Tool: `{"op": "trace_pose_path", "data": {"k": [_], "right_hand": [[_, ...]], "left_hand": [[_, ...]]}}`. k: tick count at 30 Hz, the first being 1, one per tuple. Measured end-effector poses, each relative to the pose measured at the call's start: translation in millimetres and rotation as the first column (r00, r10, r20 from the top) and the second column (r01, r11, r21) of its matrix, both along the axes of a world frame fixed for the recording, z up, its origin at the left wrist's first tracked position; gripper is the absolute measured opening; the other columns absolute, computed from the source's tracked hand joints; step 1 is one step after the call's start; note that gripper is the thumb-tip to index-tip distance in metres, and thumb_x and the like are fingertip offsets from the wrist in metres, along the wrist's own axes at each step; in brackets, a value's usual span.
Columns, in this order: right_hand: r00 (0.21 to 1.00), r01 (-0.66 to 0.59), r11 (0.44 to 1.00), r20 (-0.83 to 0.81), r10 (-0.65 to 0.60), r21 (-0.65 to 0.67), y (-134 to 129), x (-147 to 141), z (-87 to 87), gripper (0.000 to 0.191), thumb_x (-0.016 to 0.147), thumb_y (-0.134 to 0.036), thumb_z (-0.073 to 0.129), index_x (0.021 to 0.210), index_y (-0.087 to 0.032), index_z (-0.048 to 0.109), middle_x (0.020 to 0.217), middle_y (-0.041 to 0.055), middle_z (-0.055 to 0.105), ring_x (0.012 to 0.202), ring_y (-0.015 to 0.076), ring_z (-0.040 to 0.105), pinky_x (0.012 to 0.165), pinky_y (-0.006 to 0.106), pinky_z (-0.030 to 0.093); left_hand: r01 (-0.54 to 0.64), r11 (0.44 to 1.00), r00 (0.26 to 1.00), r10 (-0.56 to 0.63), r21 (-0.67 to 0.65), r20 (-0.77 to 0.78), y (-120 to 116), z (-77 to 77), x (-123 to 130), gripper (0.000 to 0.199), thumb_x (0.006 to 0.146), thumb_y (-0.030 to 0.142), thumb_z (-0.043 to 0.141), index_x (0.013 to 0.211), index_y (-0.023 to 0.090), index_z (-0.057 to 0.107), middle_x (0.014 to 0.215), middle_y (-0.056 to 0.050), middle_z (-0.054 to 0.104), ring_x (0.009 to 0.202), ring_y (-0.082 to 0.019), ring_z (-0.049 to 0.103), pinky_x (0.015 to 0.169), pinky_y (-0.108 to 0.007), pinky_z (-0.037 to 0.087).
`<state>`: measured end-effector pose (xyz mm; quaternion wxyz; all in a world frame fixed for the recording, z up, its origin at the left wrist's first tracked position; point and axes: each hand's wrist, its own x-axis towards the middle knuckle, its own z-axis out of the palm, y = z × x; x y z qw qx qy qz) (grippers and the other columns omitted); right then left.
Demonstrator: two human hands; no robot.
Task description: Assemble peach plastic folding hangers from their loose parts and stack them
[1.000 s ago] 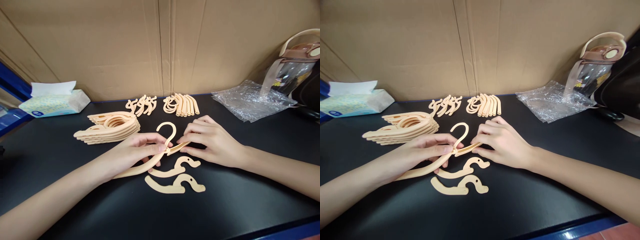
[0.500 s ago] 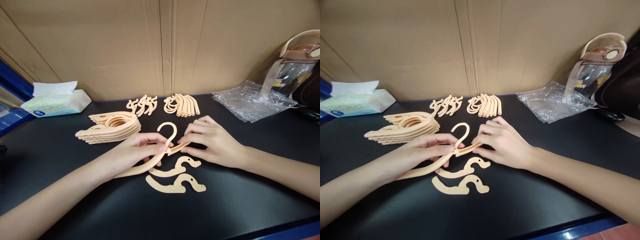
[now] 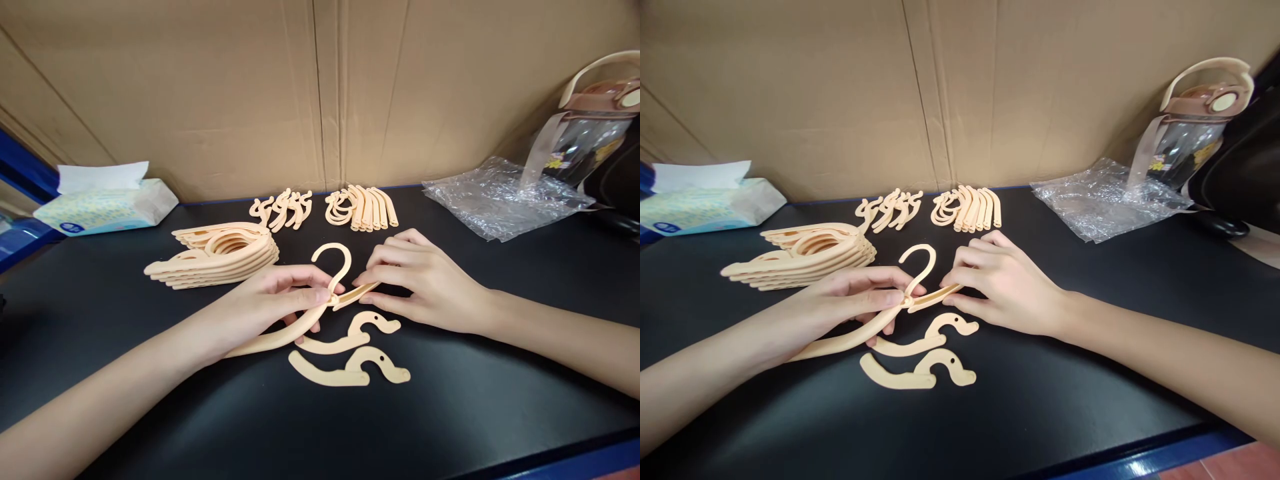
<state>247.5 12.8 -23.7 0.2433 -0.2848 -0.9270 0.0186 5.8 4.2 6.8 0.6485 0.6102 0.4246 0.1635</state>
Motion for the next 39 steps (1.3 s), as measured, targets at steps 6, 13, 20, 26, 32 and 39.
{"op": "trace_pose_path", "data": {"k": [6,13,20,26,32,39], "right_hand": [[1.000,0.003,1.000,0.001,-0.003,-0.005,-0.1,-0.4,0.3,0.016,0.091,-0.031,0.057,0.096,-0.021,0.069,0.083,0.0004,0.062,0.078,0.0143,0.052,0.081,0.032,0.033],[1.000,0.000,1.000,0.000,0.000,-0.010,-0.2,-0.6,1.4,0.016,0.091,-0.031,0.057,0.096,-0.021,0.069,0.083,0.0008,0.062,0.078,0.0144,0.052,0.081,0.032,0.033],[1.000,0.001,1.000,-0.001,-0.001,0.006,-0.8,-1.6,0.9,0.017,0.092,-0.030,0.056,0.097,-0.020,0.069,0.082,0.0010,0.061,0.076,0.0141,0.052,0.081,0.032,0.034],[1.000,-0.003,1.000,0.006,0.003,0.001,-0.4,-1.6,1.6,0.018,0.092,-0.031,0.056,0.097,-0.021,0.069,0.083,0.0015,0.062,0.076,0.0144,0.053,0.080,0.032,0.034],[1.000,-0.007,1.000,0.001,0.008,-0.021,-0.7,0.1,0.7,0.017,0.092,-0.032,0.056,0.097,-0.022,0.069,0.084,0.0009,0.063,0.078,0.0143,0.053,0.082,0.032,0.034],[1.000,-0.003,1.000,0.010,0.003,0.004,-0.4,-1.7,2.4,0.017,0.092,-0.030,0.056,0.097,-0.021,0.069,0.083,0.0013,0.062,0.076,0.0141,0.052,0.080,0.032,0.034]], "left_hand": [[-0.001,1.000,1.000,0.001,0.016,0.017,1.1,-2.5,0.7,0.016,0.088,0.035,0.061,0.094,0.022,0.067,0.079,0.003,0.059,0.070,-0.009,0.056,0.062,-0.016,0.052],[-0.004,1.000,1.000,0.004,0.019,-0.004,0.8,-3.6,-1.0,0.019,0.087,0.040,0.062,0.094,0.023,0.067,0.080,0.002,0.058,0.072,-0.010,0.056,0.061,-0.017,0.051],[-0.037,0.999,0.999,0.037,0.028,-0.017,-0.6,-0.5,1.2,0.020,0.085,0.039,0.062,0.090,0.020,0.066,0.078,0.002,0.057,0.070,-0.011,0.055,0.059,-0.019,0.052],[-0.014,1.000,0.999,0.015,0.022,-0.038,0.4,-0.8,1.1,0.022,0.083,0.040,0.064,0.092,0.020,0.067,0.079,0.002,0.058,0.070,-0.012,0.055,0.061,-0.020,0.051],[-0.017,1.000,1.000,0.018,0.016,-0.015,0.8,-1.5,1.7,0.018,0.085,0.038,0.062,0.091,0.022,0.066,0.075,0.003,0.058,0.069,-0.011,0.053,0.063,-0.020,0.048],[-0.010,0.999,0.998,0.012,0.036,-0.054,-0.1,-0.1,1.0,0.022,0.084,0.042,0.062,0.092,0.021,0.066,0.078,0.002,0.057,0.072,-0.012,0.053,0.062,-0.020,0.048]]}}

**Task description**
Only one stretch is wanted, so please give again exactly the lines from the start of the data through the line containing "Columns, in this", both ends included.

**Result of this exercise**
Tool: `{"op": "trace_pose_path", "data": {"k": [_], "right_hand": [[_, ...]], "left_hand": [[_, ...]]}}`. k: tick count at 30 Hz, the first being 1, one per tuple. Measured end-effector poses, each relative to the pose measured at the call's start: translation in millimetres and rotation as the first column (r00, r10, r20 from the top) and the second column (r01, r11, r21) of its matrix, both along the axes of a world frame fixed for the recording, z up, its origin at the left wrist's first tracked position; gripper is the absolute measured opening; the other columns absolute, computed from the source's tracked hand joints; step 1 is one step after the call's start; note that gripper is the thumb-tip to index-tip distance in metres, and thumb_x and the like are fingertip offsets from the wrist in metres, along the wrist's own axes at each step; in brackets, a value's usual span.
Columns, in this order: right_hand: r00 (0.21 to 1.00), r01 (-0.66 to 0.59), r11 (0.44 to 1.00), r20 (-0.83 to 0.81), r10 (-0.65 to 0.60), r21 (-0.65 to 0.67), y (-134 to 129), x (-147 to 141), z (-87 to 87), gripper (0.000 to 0.191), thumb_x (-0.016 to 0.147), thumb_y (-0.134 to 0.036), thumb_z (-0.073 to 0.129), index_x (0.021 to 0.210), index_y (-0.087 to 0.032), index_z (-0.048 to 0.109), middle_x (0.020 to 0.217), middle_y (-0.041 to 0.055), middle_z (-0.055 to 0.105), ring_x (0.012 to 0.202), ring_y (-0.015 to 0.076), ring_z (-0.040 to 0.105), pinky_x (0.012 to 0.165), pinky_y (-0.006 to 0.106), pinky_z (-0.030 to 0.093); left_hand: r01 (-0.54 to 0.64), r11 (0.44 to 1.00), r00 (0.26 to 1.00), r10 (-0.56 to 0.63), r21 (-0.67 to 0.65), r20 (-0.77 to 0.78), y (-120 to 116), z (-77 to 77), x (-123 to 130), gripper (0.000 to 0.199), thumb_x (0.006 to 0.146), thumb_y (-0.030 to 0.142), thumb_z (-0.043 to 0.141), index_x (0.013 to 0.211), index_y (-0.023 to 0.090), index_z (-0.057 to 0.107), middle_x (0.014 to 0.215), middle_y (-0.056 to 0.050), middle_z (-0.054 to 0.104), ring_x (0.009 to 0.202), ring_y (-0.082 to 0.019), ring_z (-0.049 to 0.103), pinky_x (0.015 to 0.169), pinky_y (-0.108 to 0.007), pinky_z (-0.037 to 0.087).

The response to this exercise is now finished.